Task prompt
Nothing but the line containing "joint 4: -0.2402" and the lines after it in the entries below should appear, each repeated exactly.

Data shown
^^^^^^^^
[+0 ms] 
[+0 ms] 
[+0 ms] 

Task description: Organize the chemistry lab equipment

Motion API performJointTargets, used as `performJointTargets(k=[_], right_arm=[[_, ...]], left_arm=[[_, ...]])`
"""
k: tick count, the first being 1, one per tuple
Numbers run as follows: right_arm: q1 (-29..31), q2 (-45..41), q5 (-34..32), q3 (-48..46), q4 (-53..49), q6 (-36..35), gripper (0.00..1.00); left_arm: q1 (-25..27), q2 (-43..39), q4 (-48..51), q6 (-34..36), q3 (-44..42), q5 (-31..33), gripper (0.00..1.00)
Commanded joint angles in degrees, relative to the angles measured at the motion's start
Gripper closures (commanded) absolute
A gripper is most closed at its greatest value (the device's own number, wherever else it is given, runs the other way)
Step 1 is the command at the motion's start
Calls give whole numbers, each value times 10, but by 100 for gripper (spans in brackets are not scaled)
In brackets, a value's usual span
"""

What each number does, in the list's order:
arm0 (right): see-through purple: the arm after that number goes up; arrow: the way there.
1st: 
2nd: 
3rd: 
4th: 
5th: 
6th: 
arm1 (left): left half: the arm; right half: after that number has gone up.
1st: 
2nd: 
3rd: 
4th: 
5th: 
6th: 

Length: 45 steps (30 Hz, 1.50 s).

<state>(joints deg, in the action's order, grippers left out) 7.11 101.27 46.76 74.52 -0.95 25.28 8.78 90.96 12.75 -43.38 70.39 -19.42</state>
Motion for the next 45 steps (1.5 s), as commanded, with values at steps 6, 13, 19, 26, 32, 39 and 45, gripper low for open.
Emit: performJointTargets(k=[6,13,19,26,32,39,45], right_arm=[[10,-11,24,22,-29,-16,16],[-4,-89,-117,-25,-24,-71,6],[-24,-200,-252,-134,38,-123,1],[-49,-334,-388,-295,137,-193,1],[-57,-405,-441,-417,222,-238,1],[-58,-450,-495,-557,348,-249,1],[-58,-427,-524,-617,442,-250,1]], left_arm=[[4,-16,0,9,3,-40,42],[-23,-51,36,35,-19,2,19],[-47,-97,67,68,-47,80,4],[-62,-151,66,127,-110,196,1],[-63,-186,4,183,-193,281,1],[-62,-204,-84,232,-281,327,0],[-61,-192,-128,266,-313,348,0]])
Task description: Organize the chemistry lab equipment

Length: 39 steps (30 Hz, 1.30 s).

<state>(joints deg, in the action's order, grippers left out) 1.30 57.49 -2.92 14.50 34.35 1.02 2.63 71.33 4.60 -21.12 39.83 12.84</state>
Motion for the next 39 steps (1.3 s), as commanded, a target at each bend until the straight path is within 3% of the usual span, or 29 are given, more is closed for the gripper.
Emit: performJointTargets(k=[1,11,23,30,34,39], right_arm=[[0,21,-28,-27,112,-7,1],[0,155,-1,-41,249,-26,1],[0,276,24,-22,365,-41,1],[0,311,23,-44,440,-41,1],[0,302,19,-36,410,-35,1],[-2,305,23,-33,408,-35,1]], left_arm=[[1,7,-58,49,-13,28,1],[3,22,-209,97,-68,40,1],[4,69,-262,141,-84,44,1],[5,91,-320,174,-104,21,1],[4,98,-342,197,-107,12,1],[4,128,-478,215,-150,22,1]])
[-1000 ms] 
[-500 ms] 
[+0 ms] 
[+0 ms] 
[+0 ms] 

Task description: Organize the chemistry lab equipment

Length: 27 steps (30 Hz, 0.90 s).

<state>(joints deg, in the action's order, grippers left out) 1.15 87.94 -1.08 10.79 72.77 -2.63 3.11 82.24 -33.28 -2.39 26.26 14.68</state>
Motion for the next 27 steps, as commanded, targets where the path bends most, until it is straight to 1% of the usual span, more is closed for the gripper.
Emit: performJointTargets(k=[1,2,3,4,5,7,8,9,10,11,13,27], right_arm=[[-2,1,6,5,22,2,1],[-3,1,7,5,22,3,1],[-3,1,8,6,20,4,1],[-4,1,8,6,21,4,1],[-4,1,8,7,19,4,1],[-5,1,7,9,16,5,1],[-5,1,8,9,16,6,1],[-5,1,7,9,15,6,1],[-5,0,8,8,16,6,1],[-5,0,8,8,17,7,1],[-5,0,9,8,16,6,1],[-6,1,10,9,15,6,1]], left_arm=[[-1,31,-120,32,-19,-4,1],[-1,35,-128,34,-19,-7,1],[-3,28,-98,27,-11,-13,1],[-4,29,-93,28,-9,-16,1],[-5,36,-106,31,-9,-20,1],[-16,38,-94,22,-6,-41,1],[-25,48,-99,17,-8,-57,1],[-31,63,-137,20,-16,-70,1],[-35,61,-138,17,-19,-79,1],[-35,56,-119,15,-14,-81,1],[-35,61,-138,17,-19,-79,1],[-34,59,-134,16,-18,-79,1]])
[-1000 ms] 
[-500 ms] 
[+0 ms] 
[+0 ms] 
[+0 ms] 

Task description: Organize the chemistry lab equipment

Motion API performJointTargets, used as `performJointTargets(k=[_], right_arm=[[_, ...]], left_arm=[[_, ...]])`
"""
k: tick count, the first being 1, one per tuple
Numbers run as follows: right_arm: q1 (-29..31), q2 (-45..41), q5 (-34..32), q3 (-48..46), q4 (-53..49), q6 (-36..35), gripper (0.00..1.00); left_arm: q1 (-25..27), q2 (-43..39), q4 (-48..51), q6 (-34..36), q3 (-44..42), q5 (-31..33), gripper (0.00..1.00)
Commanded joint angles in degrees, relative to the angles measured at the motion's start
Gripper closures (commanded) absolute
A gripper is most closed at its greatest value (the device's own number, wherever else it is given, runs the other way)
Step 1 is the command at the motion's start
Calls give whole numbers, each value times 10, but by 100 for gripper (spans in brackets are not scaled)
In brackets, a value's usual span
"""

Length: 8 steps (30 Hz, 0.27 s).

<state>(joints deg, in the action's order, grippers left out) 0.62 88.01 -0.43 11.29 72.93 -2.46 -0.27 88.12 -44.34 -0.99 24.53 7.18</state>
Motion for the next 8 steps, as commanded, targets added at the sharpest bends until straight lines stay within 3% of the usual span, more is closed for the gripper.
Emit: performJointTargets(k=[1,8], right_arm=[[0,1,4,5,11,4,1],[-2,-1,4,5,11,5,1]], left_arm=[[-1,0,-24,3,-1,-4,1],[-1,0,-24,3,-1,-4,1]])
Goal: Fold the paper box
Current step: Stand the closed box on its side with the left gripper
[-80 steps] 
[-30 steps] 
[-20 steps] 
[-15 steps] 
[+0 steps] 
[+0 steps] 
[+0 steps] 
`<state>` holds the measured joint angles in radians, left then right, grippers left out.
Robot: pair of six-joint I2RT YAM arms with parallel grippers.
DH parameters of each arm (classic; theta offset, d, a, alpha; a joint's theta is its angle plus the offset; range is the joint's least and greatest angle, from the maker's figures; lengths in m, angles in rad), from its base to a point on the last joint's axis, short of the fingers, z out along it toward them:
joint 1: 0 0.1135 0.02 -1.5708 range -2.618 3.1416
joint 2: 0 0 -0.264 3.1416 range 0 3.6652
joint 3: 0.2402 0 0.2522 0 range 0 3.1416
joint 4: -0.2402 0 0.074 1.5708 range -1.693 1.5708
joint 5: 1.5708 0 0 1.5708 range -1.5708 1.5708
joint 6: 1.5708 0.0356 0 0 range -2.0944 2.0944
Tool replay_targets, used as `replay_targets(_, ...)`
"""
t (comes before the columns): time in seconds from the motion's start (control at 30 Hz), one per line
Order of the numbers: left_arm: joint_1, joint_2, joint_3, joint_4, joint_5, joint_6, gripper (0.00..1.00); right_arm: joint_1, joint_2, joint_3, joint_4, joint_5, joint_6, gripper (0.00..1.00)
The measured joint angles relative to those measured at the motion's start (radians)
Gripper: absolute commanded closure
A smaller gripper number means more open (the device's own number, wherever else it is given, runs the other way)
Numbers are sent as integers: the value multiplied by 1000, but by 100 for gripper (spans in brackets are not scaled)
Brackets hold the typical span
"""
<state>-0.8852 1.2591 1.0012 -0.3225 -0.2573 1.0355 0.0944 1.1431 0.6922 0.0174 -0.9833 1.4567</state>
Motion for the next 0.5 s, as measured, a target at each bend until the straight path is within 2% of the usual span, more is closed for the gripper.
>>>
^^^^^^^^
Answer to this task
joint 4: -0.2402 0 0.074 1.5708 range -1.693 1.5708
joint 5: 1.5708 0 0 1.5708 range -1.5708 1.5708
joint 6: 1.5708 0.0356 0 0 range -2.0944 2.0944
Tool replay_targets, used as `replay_targets(_, ...)`
"""
t (comes before the columns): time in seconds from the motion's start (control at 30 Hz), one per line
Order of the numbers: left_arm: joint_1, joint_2, joint_3, joint_4, joint_5, joint_6, gripper (0.00..1.00); right_arm: joint_1, joint_2, joint_3, joint_4, joint_5, joint_6, gripper (0.00..1.00)
The measured joint angles relative to those measured at the motion's start (radians)
Gripper: absolute commanded closure
A smaller gripper number means more open (the device's own number, wherever else it is given, runs the other way)
Numbers are sent as integers: the value multiplied by 1000, but by 100 for gripper (spans in brackets are not scaled)
Brackets hold the typical span
"""
<state>-0.8852 1.2591 1.0012 -0.3225 -0.2573 1.0355 0.0944 1.1431 0.6922 0.0174 -0.9833 1.4567</state>
Motion for the next 0.5 s, as measured, a target at each bend until the straight path is within 2% of the usual span, more is closed for the gripper.
>>>

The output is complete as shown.